▸ **What is being asked**:
Reproduce this listing from its first line through the line with "Find the right robot", inclusive, leaving out all that follows.

::::::::

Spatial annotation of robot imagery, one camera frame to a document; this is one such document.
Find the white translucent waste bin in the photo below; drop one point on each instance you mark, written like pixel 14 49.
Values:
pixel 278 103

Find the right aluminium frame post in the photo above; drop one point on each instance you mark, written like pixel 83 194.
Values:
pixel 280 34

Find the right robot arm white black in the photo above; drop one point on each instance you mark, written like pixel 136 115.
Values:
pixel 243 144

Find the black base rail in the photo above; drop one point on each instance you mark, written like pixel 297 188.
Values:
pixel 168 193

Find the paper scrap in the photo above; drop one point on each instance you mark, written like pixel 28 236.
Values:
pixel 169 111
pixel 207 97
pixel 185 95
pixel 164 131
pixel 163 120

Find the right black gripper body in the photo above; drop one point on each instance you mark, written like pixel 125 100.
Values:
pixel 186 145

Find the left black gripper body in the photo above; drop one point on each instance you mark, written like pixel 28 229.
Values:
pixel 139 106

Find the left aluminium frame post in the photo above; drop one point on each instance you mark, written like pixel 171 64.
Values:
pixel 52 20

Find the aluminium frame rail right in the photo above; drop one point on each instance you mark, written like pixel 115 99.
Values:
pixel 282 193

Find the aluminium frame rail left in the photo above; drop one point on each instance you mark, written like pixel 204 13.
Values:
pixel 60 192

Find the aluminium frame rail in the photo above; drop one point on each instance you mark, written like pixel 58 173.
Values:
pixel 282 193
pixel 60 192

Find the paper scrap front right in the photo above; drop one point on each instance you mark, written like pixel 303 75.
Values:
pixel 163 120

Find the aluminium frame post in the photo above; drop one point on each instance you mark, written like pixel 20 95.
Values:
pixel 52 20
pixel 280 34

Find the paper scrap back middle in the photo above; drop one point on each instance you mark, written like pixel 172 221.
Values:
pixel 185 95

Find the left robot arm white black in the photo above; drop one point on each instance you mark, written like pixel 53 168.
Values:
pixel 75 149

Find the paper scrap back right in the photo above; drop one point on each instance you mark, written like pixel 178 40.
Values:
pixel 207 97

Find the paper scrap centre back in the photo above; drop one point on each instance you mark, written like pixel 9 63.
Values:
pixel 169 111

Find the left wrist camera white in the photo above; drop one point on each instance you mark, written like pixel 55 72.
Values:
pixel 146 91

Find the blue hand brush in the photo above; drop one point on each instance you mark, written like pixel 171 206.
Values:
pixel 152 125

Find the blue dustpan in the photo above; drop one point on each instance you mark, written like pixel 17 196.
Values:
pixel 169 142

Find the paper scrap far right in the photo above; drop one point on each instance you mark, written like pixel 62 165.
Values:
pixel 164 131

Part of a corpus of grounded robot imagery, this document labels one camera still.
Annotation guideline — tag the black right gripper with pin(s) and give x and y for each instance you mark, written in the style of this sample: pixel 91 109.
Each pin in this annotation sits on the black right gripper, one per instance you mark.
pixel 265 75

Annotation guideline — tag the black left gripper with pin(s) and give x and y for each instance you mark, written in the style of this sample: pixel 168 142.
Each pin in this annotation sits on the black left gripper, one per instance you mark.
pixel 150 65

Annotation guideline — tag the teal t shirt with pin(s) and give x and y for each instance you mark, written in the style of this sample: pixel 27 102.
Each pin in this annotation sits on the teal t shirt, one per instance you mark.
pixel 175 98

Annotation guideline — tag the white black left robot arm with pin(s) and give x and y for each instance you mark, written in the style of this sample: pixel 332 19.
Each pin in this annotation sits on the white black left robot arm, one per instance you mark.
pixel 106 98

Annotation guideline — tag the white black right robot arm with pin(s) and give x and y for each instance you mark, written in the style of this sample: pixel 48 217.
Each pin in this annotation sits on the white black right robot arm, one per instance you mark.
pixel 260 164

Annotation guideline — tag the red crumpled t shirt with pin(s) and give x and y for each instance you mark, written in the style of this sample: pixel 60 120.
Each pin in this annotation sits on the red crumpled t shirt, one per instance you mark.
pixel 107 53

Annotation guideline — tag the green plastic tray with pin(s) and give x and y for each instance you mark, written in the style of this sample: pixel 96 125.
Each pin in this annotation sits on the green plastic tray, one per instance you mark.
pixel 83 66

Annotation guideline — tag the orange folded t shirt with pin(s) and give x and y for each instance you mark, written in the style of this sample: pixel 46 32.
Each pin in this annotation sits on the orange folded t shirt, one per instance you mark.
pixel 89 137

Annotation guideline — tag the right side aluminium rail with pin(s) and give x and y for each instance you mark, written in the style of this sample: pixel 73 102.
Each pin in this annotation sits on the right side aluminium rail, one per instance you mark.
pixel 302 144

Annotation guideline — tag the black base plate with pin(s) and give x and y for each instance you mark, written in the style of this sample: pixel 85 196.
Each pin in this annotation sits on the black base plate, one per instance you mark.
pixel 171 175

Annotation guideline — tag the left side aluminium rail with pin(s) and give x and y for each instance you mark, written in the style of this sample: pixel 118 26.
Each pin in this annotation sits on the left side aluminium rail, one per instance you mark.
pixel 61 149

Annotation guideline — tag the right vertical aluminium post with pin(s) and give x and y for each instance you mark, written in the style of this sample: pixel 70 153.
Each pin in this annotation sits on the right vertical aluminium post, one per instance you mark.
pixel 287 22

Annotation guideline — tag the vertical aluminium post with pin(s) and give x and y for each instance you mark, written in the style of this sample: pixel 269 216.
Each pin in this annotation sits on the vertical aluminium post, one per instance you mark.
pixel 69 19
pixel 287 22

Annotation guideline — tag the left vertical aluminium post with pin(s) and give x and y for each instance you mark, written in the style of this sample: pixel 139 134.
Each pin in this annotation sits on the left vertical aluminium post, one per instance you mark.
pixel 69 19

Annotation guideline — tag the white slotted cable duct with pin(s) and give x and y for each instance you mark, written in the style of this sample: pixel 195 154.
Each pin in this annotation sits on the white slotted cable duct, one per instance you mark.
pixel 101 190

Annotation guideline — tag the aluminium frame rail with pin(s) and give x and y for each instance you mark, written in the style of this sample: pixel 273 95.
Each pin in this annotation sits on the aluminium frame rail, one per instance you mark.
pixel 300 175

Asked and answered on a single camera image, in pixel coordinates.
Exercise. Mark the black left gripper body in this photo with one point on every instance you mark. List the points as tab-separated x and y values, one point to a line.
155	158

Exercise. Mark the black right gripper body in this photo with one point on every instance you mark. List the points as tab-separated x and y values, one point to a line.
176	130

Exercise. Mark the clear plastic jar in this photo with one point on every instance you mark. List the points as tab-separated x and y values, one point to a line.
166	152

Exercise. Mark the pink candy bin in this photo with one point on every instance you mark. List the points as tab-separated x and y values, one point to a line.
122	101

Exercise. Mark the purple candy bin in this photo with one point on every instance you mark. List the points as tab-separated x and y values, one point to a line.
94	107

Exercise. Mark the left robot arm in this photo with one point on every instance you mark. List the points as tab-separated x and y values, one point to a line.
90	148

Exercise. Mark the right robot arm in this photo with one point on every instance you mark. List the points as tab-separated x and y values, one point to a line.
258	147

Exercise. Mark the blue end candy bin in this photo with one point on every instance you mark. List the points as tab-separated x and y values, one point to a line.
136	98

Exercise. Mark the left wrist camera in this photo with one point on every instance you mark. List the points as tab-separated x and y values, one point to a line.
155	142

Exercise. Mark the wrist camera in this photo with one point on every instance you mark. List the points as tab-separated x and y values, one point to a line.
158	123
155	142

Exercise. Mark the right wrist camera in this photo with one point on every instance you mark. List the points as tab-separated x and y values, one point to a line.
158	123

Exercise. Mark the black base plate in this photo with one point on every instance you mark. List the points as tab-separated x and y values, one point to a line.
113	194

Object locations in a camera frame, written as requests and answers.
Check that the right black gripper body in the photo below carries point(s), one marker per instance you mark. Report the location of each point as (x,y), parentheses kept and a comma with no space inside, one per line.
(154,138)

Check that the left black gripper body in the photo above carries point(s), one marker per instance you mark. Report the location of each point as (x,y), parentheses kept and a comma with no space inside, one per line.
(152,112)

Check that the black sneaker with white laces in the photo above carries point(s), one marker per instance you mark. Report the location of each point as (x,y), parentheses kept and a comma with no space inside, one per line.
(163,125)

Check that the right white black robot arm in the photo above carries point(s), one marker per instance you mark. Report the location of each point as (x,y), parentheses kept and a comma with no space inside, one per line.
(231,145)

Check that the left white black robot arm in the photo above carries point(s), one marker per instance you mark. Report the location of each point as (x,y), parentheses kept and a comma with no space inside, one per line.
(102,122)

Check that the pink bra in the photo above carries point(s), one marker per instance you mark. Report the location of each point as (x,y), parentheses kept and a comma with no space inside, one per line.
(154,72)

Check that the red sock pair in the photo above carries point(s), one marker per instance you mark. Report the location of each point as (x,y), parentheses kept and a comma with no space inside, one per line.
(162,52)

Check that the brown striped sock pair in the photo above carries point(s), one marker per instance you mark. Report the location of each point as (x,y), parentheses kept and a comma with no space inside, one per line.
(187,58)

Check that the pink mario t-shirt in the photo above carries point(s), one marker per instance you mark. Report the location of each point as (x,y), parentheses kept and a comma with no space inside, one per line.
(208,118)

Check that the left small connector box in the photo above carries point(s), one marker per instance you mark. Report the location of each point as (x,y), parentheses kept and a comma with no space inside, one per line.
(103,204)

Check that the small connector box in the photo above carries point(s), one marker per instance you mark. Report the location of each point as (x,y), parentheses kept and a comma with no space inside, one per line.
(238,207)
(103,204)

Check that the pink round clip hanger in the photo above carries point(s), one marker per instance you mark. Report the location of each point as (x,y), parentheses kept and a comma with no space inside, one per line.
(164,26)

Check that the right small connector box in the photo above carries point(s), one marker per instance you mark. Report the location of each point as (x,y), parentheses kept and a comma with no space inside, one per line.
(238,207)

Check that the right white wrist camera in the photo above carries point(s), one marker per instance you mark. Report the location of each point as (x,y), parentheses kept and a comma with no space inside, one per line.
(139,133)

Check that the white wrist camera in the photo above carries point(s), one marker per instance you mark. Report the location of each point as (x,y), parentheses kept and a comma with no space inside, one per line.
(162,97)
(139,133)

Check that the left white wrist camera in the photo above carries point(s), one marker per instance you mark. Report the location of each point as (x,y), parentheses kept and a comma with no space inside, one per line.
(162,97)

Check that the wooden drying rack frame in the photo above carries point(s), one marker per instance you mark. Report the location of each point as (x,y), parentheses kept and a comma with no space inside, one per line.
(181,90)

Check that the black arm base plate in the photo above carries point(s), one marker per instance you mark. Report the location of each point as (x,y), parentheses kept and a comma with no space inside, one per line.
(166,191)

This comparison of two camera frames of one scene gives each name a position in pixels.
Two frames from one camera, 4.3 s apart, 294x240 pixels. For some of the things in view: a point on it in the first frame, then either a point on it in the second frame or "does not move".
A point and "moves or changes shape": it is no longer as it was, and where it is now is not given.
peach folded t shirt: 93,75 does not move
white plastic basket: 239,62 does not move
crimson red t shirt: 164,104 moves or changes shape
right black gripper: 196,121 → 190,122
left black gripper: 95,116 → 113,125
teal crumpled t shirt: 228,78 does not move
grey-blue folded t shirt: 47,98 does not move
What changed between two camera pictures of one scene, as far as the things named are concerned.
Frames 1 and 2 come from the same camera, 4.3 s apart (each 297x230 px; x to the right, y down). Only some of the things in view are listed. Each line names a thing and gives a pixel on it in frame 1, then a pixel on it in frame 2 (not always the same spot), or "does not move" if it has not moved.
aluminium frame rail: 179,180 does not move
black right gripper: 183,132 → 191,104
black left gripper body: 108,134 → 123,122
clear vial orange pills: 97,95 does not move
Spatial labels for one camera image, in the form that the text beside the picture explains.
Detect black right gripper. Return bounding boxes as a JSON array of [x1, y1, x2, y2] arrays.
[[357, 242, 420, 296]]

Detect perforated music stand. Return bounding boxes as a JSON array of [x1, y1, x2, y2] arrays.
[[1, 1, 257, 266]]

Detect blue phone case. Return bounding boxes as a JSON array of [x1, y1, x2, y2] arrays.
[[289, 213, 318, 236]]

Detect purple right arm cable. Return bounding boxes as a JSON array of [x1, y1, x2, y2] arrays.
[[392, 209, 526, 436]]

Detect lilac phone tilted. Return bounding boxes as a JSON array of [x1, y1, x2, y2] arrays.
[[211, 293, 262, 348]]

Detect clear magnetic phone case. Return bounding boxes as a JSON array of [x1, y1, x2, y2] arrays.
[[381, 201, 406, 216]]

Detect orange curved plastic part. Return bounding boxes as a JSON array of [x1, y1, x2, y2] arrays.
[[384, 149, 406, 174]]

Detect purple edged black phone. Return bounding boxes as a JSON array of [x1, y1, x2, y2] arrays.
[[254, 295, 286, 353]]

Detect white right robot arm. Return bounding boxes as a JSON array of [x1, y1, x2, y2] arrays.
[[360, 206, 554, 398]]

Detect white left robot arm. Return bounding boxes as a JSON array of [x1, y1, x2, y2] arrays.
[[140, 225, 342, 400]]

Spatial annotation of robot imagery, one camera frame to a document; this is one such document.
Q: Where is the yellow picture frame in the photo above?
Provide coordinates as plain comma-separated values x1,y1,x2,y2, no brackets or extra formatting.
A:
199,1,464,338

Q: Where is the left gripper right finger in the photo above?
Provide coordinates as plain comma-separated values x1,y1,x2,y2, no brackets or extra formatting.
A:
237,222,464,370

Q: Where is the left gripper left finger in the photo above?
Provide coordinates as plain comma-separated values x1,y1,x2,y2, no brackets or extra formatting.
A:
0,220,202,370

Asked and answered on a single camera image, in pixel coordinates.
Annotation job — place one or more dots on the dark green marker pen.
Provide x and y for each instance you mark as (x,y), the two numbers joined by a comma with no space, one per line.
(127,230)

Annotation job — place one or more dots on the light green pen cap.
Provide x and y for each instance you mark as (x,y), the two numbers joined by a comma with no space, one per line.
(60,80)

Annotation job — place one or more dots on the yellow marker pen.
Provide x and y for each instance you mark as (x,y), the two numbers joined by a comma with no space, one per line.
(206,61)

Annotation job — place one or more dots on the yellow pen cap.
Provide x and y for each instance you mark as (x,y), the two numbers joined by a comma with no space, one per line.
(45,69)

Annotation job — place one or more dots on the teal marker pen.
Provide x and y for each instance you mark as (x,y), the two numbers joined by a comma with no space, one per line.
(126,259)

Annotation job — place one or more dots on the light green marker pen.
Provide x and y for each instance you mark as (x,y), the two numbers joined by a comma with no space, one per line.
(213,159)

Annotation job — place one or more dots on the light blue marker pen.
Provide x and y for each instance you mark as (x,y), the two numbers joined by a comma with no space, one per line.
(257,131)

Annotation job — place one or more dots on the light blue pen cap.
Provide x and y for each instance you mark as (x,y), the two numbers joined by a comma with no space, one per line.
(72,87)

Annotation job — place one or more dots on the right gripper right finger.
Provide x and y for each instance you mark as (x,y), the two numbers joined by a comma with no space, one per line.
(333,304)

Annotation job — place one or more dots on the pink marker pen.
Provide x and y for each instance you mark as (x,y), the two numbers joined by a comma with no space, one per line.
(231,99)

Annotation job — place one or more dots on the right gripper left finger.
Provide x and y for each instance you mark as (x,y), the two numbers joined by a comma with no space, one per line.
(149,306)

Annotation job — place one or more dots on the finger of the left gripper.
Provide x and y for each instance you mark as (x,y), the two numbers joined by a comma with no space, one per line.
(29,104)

::::::::

▸ **Reply**:
Spatial annotation of robot imagery, one camera frame to a document; this is one such document.
Find the white translucent waste bin in the photo below; drop one point on each instance you mark, written like pixel 14 49.
Values:
pixel 278 103

Find the right aluminium frame post in the photo above; drop one point on each instance you mark, written like pixel 83 194.
Values:
pixel 280 34

Find the right robot arm white black in the photo above; drop one point on each instance you mark, written like pixel 136 115.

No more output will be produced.